Warum heben Aktien-ETFs nicht ab?

Verfasst von MoneyController am 16.09.2020

ETFs sind nicht alle gleich. Diese Form des automatisierten Sparens, das sich aus indexgebundenen Fonds an der Börse zusammensetzt, überzeugt gewiss immer mehr Anleger, die allein im Juni 25 Milliarden in diese Finanzinstrumente investiert haben. Wie Stefan Kuhn, Leiter des ETF-Anbieters SPDR Deutschland (der zur State Street gehört), in einem Interview mit der FAZ (Frankfurter Allgemeine Zeitung) erklärte, ist der Erfolg von ETFs sowohl institutionellen als auch privaten Anlegern zu verdanken. Aber vielleicht sind es gerade die privaten Investoren, die den Markt entscheidend vorantreiben.
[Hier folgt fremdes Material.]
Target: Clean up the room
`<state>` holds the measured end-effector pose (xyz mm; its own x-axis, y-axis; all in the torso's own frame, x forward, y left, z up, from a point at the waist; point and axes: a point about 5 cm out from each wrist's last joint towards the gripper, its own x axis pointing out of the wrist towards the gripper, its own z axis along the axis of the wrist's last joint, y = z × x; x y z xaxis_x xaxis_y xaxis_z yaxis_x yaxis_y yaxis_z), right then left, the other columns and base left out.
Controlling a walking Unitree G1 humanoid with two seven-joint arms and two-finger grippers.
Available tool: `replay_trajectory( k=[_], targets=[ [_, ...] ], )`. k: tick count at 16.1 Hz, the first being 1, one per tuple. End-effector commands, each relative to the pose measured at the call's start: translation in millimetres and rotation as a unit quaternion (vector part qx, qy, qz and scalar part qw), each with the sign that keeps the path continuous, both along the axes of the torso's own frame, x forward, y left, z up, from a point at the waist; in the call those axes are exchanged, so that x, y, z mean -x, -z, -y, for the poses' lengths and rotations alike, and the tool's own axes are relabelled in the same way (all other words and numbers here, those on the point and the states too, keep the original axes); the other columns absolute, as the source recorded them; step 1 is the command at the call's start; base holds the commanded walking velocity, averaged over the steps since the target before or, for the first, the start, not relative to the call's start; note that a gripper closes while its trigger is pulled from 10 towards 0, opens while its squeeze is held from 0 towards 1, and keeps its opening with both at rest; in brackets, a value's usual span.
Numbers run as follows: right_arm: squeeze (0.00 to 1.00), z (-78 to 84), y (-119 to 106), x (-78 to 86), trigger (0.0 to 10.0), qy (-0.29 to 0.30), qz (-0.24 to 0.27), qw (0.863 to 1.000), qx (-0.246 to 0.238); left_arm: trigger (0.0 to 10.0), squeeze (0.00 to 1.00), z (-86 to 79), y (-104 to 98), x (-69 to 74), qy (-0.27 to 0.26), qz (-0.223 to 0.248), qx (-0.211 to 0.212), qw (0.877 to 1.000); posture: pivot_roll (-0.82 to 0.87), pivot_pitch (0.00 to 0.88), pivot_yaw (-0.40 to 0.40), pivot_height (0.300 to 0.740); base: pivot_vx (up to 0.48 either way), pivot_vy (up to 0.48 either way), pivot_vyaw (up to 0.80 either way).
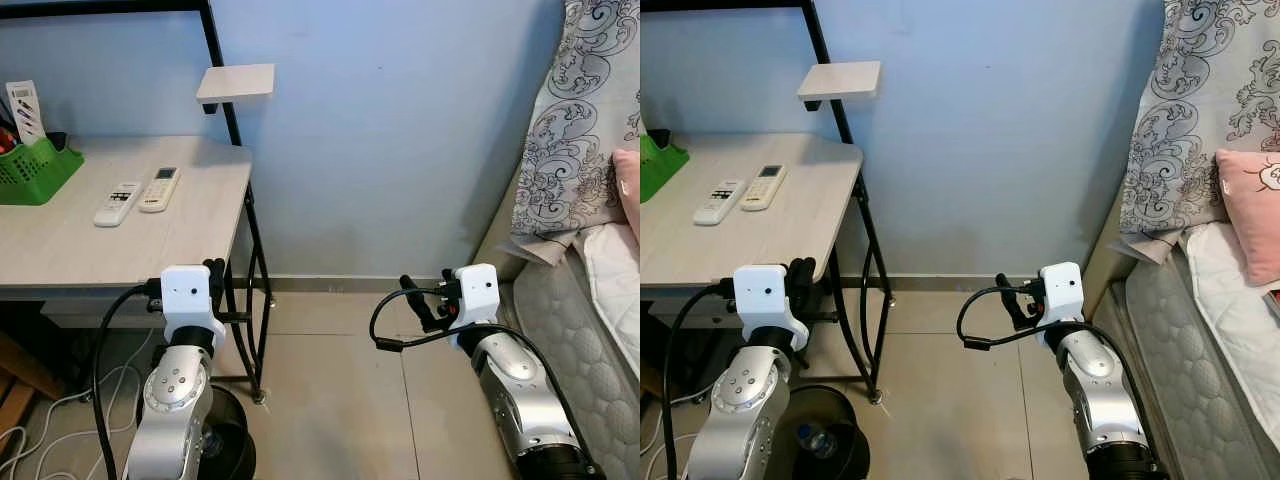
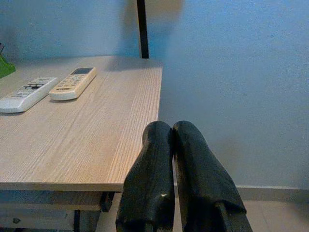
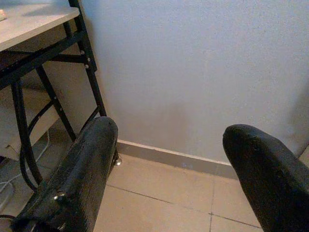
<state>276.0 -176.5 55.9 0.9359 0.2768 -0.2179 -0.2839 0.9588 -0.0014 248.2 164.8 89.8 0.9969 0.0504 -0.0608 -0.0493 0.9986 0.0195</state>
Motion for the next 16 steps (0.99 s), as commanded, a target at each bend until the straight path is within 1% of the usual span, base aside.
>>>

Institutionelle Anleger investieren laut Kuhn zwar in ETFs, bevorzugen jedoch häufiger komplexe Strategien, bei denen Spezialfonds eingesetzt werden – Instrumente, die möglicherweise riskanter und teurer sind, aber sicherlich flexibler. Die Präferenzen privater Sparer richten sich dagegen an einer umfangreichen Produktpalette von ETFs aus. Aber sie vernachlässigen Aktien-ETFs. Der Grund? Derzeit bietet der ETF-Anleihemarkt sowohl unter Risiko- als auch unter Liquiditätsgesichtspunkten mehr Absicherung. Außerdem werden Aktien-ETFs, wie aus dem oben erwähnten Interview hervorgeht, von institutionellen Investoren eher als kurzfristige Instrumente bzw. zur flexiblen Adjustierung ihrer Anlagestrategie genutzt. SPDR ist einer der größten ETF-Anbieter in Europa, in einem Markt, der unumstritten von zwei Giganten wie BlackRock und I-Share dominiert wird.